■ About this exercise:
What is needed is an exact copy of all the data.

■ Dataset content:
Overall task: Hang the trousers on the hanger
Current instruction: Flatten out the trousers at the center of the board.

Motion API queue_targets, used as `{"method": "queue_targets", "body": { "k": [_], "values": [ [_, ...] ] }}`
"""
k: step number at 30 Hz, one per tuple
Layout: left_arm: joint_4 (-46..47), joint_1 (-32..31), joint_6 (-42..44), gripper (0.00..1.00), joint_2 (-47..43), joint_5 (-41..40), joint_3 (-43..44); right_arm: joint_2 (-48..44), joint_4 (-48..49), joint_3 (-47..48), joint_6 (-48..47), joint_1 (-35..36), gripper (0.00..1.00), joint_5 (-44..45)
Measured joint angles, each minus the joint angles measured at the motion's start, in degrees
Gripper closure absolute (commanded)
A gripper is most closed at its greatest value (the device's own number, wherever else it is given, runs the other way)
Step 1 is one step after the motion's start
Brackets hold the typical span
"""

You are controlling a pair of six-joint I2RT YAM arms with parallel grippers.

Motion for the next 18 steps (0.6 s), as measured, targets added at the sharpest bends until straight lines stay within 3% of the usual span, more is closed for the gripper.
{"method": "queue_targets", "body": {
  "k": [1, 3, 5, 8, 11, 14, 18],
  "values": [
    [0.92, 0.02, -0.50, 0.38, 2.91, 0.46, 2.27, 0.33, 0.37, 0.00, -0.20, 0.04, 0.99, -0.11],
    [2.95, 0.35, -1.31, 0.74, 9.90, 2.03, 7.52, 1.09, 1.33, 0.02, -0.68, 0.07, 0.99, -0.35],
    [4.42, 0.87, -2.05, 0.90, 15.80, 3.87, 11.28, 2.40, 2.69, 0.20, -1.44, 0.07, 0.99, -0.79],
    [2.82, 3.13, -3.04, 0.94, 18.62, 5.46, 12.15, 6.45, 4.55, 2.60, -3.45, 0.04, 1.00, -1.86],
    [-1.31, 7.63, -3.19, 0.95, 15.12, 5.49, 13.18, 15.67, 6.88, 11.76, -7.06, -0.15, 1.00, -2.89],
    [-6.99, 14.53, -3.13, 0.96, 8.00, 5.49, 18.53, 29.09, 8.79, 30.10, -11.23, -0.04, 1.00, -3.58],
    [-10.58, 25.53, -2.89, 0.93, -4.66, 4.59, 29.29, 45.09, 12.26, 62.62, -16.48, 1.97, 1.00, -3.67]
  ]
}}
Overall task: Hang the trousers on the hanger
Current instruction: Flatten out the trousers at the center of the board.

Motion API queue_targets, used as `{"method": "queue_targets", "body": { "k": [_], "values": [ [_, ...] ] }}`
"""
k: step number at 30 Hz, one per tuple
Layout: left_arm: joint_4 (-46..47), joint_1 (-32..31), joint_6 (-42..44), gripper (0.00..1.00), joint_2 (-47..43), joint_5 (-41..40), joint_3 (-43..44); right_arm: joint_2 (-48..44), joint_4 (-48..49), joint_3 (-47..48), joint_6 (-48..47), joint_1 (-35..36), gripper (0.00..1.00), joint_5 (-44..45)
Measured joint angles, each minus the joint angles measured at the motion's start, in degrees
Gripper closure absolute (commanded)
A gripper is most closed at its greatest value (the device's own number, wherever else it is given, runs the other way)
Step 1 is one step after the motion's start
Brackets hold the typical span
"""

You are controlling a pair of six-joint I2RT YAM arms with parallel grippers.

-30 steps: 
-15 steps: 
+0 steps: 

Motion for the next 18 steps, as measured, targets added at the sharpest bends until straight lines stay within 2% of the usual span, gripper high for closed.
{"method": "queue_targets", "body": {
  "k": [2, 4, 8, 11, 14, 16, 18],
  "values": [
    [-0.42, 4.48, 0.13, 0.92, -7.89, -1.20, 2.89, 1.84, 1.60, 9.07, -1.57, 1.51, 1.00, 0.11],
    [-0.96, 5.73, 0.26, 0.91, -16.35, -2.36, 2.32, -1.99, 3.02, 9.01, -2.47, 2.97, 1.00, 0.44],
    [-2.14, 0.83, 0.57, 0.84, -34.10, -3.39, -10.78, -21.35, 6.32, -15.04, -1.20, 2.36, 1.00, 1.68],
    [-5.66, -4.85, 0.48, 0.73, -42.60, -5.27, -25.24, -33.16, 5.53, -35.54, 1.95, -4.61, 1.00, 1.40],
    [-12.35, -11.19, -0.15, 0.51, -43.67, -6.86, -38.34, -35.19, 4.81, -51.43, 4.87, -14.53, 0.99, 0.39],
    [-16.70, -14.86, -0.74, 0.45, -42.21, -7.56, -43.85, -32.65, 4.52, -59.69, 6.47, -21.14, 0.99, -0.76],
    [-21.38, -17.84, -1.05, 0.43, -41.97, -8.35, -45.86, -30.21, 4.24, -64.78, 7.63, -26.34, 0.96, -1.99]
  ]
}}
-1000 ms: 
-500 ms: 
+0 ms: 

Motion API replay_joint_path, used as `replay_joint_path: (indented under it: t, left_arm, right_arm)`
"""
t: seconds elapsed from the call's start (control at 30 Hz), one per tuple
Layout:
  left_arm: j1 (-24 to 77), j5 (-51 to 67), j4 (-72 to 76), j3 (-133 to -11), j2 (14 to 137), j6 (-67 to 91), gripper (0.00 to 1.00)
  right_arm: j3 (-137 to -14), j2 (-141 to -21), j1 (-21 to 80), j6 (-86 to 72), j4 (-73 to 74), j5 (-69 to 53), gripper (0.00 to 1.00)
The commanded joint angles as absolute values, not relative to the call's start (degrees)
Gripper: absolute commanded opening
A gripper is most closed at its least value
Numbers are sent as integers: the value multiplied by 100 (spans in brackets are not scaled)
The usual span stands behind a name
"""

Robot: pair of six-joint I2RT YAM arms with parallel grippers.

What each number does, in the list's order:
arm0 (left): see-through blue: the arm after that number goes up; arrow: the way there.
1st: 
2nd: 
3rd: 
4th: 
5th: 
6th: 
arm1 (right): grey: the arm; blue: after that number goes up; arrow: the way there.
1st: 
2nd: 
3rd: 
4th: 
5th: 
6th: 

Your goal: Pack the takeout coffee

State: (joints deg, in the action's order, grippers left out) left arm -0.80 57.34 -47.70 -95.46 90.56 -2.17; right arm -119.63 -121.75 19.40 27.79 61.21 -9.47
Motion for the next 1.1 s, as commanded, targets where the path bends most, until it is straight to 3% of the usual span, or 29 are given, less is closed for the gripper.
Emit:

■ Answer:
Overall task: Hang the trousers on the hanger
Current instruction: Flatten out the trousers at the center of the board.

Motion API queue_targets, used as `{"method": "queue_targets", "body": { "k": [_], "values": [ [_, ...] ] }}`
"""
k: step number at 30 Hz, one per tuple
Layout: left_arm: joint_4 (-46..47), joint_1 (-32..31), joint_6 (-42..44), gripper (0.00..1.00), joint_2 (-47..43), joint_5 (-41..40), joint_3 (-43..44); right_arm: joint_2 (-48..44), joint_4 (-48..49), joint_3 (-47..48), joint_6 (-48..47), joint_1 (-35..36), gripper (0.00..1.00), joint_5 (-44..45)
Measured joint angles, each minus the joint angles measured at the motion's start, in degrees
Gripper closure absolute (commanded)
A gripper is most closed at its greatest value (the device's own number, wherever else it is given, runs the other way)
Step 1 is one step after the motion's start
Brackets hold the typical span
"""

You are controlling a pair of six-joint I2RT YAM arms with parallel grippers.

Motion for the next 18 steps (0.6 s), as measured, targets added at the sharpest bends until straight lines stay within 3% of the usual span, more is closed for the gripper.
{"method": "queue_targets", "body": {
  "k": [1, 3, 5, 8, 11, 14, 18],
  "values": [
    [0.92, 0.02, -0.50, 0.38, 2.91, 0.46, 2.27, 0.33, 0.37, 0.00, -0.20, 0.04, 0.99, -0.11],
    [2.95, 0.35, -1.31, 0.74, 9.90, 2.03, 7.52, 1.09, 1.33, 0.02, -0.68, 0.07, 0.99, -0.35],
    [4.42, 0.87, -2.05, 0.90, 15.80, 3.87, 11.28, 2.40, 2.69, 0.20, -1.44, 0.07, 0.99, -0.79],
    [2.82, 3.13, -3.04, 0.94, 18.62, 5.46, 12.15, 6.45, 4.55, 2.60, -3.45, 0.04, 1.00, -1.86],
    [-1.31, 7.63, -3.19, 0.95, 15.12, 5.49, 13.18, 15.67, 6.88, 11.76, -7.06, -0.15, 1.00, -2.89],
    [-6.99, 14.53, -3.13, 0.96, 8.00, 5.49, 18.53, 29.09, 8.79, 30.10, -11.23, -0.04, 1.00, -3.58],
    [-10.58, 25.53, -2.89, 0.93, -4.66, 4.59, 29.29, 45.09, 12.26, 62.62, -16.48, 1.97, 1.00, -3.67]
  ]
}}
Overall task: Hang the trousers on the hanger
Current instruction: Flatten out the trousers at the center of the board.

Motion API queue_targets, used as `{"method": "queue_targets", "body": { "k": [_], "values": [ [_, ...] ] }}`
"""
k: step number at 30 Hz, one per tuple
Layout: left_arm: joint_4 (-46..47), joint_1 (-32..31), joint_6 (-42..44), gripper (0.00..1.00), joint_2 (-47..43), joint_5 (-41..40), joint_3 (-43..44); right_arm: joint_2 (-48..44), joint_4 (-48..49), joint_3 (-47..48), joint_6 (-48..47), joint_1 (-35..36), gripper (0.00..1.00), joint_5 (-44..45)
Measured joint angles, each minus the joint angles measured at the motion's start, in degrees
Gripper closure absolute (commanded)
A gripper is most closed at its greatest value (the device's own number, wherever else it is given, runs the other way)
Step 1 is one step after the motion's start
Brackets hold the typical span
"""

You are controlling a pair of six-joint I2RT YAM arms with parallel grippers.

-30 steps: 
-15 steps: 
+0 steps: 

Motion for the next 18 steps, as measured, targets added at the sharpest bends until straight lines stay within 2% of the usual span, gripper high for closed.
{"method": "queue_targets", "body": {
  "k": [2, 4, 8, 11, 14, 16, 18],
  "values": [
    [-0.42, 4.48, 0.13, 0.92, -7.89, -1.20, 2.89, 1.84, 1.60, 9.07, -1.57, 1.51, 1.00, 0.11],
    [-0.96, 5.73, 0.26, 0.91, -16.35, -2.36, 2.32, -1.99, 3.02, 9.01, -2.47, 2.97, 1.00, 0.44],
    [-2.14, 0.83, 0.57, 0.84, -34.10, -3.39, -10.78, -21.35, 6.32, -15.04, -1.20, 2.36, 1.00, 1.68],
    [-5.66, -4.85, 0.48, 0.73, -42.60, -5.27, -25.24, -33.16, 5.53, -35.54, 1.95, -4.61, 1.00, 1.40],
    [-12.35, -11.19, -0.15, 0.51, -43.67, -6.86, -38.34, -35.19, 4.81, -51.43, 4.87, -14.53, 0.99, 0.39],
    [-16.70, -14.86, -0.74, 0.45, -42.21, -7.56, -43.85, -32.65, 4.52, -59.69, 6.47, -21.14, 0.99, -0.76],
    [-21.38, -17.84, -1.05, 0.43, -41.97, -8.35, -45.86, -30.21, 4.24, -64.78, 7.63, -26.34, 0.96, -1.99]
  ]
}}
-1000 ms: 
-500 ms: 
+0 ms: 

Motion API replay_joint_path, used as `replay_joint_path: (indented under it: t, left_arm, right_arm)`
"""
t: seconds elapsed from the call's start (control at 30 Hz), one per tuple
Layout:
  left_arm: j1 (-24 to 77), j5 (-51 to 67), j4 (-72 to 76), j3 (-133 to -11), j2 (14 to 137), j6 (-67 to 91), gripper (0.00 to 1.00)
  right_arm: j3 (-137 to -14), j2 (-141 to -21), j1 (-21 to 80), j6 (-86 to 72), j4 (-73 to 74), j5 (-69 to 53), gripper (0.00 to 1.00)
The commanded joint angles as absolute values, not relative to the call's start (degrees)
Gripper: absolute commanded opening
A gripper is most closed at its least value
Numbers are sent as integers: the value multiplied by 100 (spans in brackets are not scaled)
The usual span stands behind a name
"""

Robot: pair of six-joint I2RT YAM arms with parallel grippers.

What each number does, in the list's order:
arm0 (left): see-through blue: the arm after that number goes up; arrow: the way there.
1st: 
2nd: 
3rd: 
4th: 
5th: 
6th: 
arm1 (right): grey: the arm; blue: after that number goes up; arrow: the way there.
1st: 
2nd: 
3rd: 
4th: 
5th: 
6th: 

Your goal: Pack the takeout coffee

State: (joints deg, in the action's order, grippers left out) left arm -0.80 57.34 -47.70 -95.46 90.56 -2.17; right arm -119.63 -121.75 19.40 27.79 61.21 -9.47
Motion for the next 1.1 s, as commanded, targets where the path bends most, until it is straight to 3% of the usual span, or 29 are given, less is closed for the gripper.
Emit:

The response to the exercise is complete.